Sun, coffee and bacteria
These three ingredients, which for some people equal ‘holiday’, were the subjects of a study pursued by a few EPFL students during the summer in the laboratories of the Universidad del Valle in Cali, Colombia and this, in the framework of the EPFL-UNIVALLE biannual plan.
The Tropics let nobody down and the sun was indeed shining. Hachem Zneidi and GAOX researchers use this inexhaustible source of energy to decontaminate water from a variety of chemical and biological pollutants. The roof terrace has been transformed into an open-air lab where pumps, pipes and mirrors are piling up with a view to developing various treatments which allegedly have the advantage of being very energy-efficient and therefore rather inexpensive.
Yahya Benzarti is typing on a keyboard; not exactly a travelogue but rather statistical methods which make it possible to classify coffee according to its species, variety and even origin. DAMRN researchers have indeed enhanced an expert system which draws up a profile of each coffee sample by way of nuclear magnetic resonance in an entirely automated manner. Yahya’s task is to process this huge amount of data – online and in a transparent way – so as to generate automatic reports for Almacafé, the entity in charge of monitoring Colombian coffee sold worldwide.
The four remaining students – Natasa Stojanovic, Quentin Cabrol, Gael Grosh and Gabriel Laupre – focused on bacteria. As opposed to the ones which ruin our holidays, those are under control in a bioreactor, the sole environment in which they are willing to fulfil their obligations: fix the nitrogen contained in water in the form of ammonium salt or nitrates, among others, and to release it in the form of gaseous N2. These salts, used massively by local industries and for agriculture, are slowly asphyxiating rivers and streams and their fauna. Their mission: creating a completely automated bioreactor prototype capable of determining what are the optimal conditions for anammox bacteria – a project that may take up months.
For several years, the biannual plan set up by EPFL and the Universidad del Valle - UNIVALLE (Cali, Colombia)— has set the stage for collaborations between research groups from both Switzerland and Colombia. In addition to this ‘seed’ contribution brought by EPFL and UNIVALLE, these projects were supported by various Colombian institutions as well as by the FNS and the Agency for Development and Cooperation in Switzerland for a total amount of about CHF 3 million. This has led to the completion of many PhDs in both countries as well as joint publications in those leading scientific journals that focus on the topics addressed.

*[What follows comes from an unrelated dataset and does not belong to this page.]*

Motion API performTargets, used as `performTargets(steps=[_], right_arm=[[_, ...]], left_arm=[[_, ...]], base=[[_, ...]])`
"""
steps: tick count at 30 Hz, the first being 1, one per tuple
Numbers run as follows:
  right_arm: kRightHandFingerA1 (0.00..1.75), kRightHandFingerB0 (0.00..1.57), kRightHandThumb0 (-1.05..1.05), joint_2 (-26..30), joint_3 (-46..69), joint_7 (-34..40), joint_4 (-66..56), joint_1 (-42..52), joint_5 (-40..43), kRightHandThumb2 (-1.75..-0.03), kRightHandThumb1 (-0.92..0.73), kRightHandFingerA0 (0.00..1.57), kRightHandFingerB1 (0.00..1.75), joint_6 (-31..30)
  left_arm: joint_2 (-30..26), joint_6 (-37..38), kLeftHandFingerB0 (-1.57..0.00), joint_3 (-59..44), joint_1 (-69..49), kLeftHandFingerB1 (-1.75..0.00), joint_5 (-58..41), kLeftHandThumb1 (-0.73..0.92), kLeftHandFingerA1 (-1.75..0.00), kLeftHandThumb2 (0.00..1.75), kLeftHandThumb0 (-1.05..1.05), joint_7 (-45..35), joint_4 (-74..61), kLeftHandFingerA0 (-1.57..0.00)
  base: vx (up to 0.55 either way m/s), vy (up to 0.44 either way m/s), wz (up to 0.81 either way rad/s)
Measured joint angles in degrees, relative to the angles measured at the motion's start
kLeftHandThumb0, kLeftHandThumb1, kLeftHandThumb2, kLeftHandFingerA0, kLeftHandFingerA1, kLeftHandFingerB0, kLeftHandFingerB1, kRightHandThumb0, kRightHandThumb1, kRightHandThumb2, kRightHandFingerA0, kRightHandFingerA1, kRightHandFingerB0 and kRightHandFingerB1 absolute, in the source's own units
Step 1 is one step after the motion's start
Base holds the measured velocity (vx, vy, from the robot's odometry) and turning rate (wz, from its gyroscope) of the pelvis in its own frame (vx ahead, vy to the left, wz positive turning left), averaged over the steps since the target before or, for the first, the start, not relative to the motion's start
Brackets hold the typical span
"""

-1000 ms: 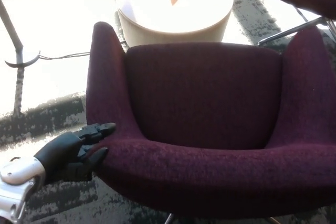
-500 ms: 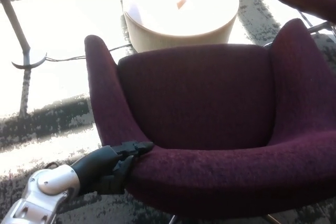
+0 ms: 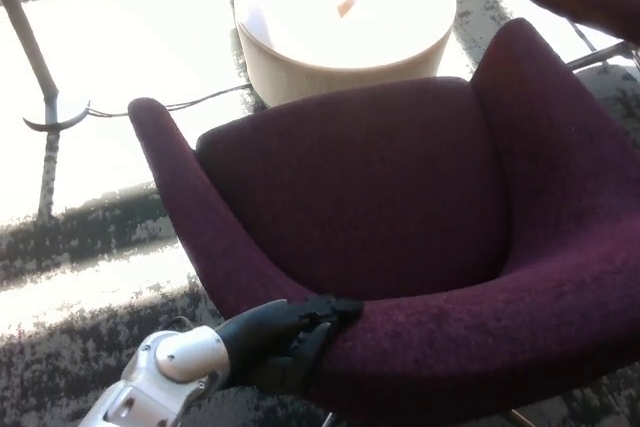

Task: The robot stands in front of a sofa and uses its left hand to push the left side of the sofa

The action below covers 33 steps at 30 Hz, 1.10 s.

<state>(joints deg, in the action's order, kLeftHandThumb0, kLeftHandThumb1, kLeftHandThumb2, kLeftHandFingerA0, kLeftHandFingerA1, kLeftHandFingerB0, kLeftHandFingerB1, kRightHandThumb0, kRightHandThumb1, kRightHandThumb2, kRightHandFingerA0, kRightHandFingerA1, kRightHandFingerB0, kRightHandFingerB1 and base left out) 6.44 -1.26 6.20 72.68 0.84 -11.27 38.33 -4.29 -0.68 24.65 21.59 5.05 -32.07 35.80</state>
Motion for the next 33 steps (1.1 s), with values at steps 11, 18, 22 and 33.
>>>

It is against this background that a large number of researchers, young and not so young, jointly endeavour to offer innovative solutions to ongoing issues, in particular that of water contamination, but also that of access to high-tech IT tools. These collaborations are created, maintained and may change over time, yet they are always based on the willpower and availability of those who believe in research for all. In all cases, these exchanges lead to unforgettable and formative professional experiences. In the report above, we described the experience of 6 EPFL students travelling to Colombia, and as you read these lines, 3 students from Cali are sharing the life of the EPFL campus, as though science knew no borders!